More than half the surface at 40, rue de Sèvres is covered in gardens. Landscape gardener, Philippe Raguin, based his work on architectural renderings by the Chief Architect of France’s historical monuments, but also drew his inspiration from old drawings to bring the site’s gardens back to life. Imbued with history, the landmark site owes its unique feel acquired through the centuries to its green spaces.
“At the very start of our investigation, we found plants that had survived the wasteland years, almost like a collection of relics. These minor miracles gave us a starting point, offering us fragments of memory to conserve and bring back to life.”
Once, the hospital’s incurables would work in the gardens. At the time, medicinal herb and vegetable gardens, orchards, as well as a shaded pathway, were spread over nearly 14,000 m2. Philippe Raguin strived to identify plants and species to closely resemble the array of plants grown in European 17th and 18th century gardens.

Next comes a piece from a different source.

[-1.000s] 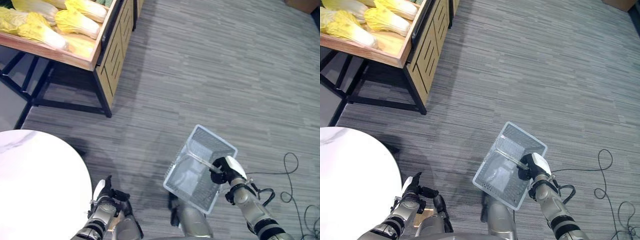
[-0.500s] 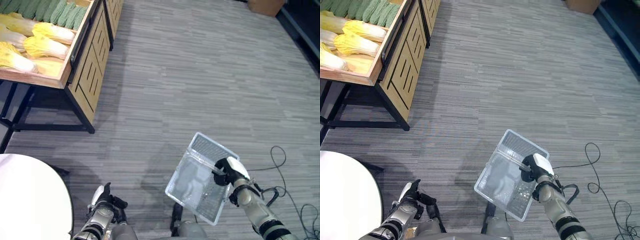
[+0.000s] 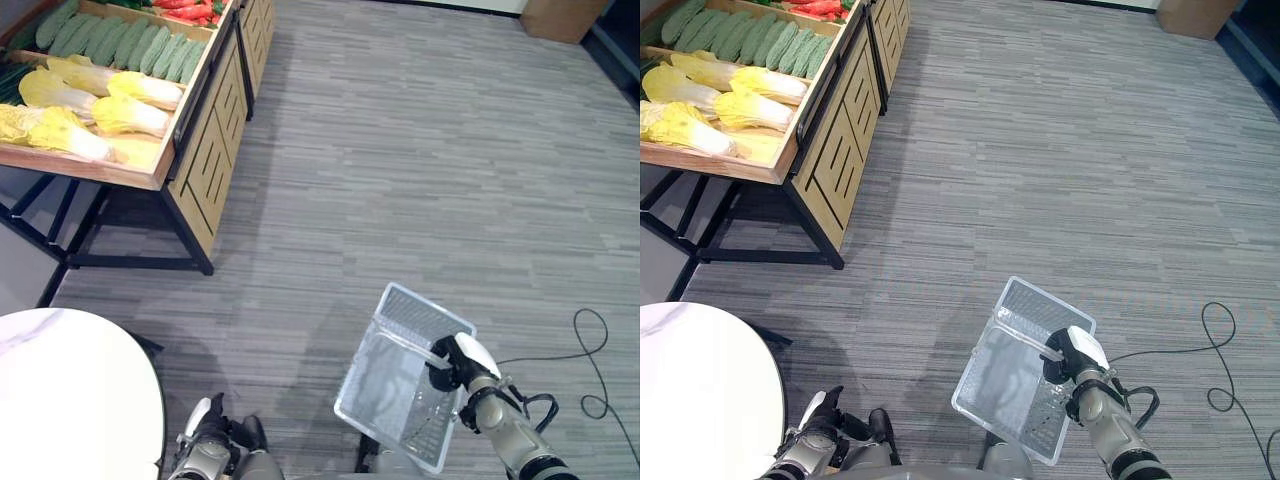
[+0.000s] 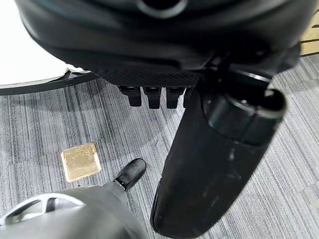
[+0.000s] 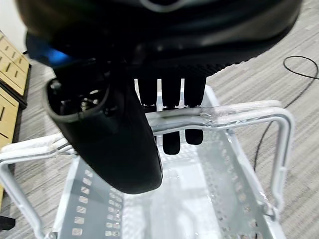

We focused on simplicity and subdued tones: yew trees and variegated arbors in the center along with more ornamental varieties, contrasting with a perennial border abloom in shades of white and pink, with unmanicured foliage thrown in for a poetic touch. With the passing of the seasons, the gardens evoke the peaceful, almost spiritual atmosphere characteristic of the past.
“The unique atmosphere of the place was another source of inspiration. I saw a sort of tiny jewel emerging, an extraordinary space that seemed to exist outside of Paris itself. The city is right on our doorstep and yet we are in another place, where all is calm and silent.”
Consistent with its aim to place sustainability at the core of the Group’s culture, Kering bans the use of chemical products and allows nature to have its way. The gardens’ initial layout will evolve depending on what the winds or the birds bring. One of the site’s gardens contains five beehives, a reminder of Kering’s commitment to biodiversity.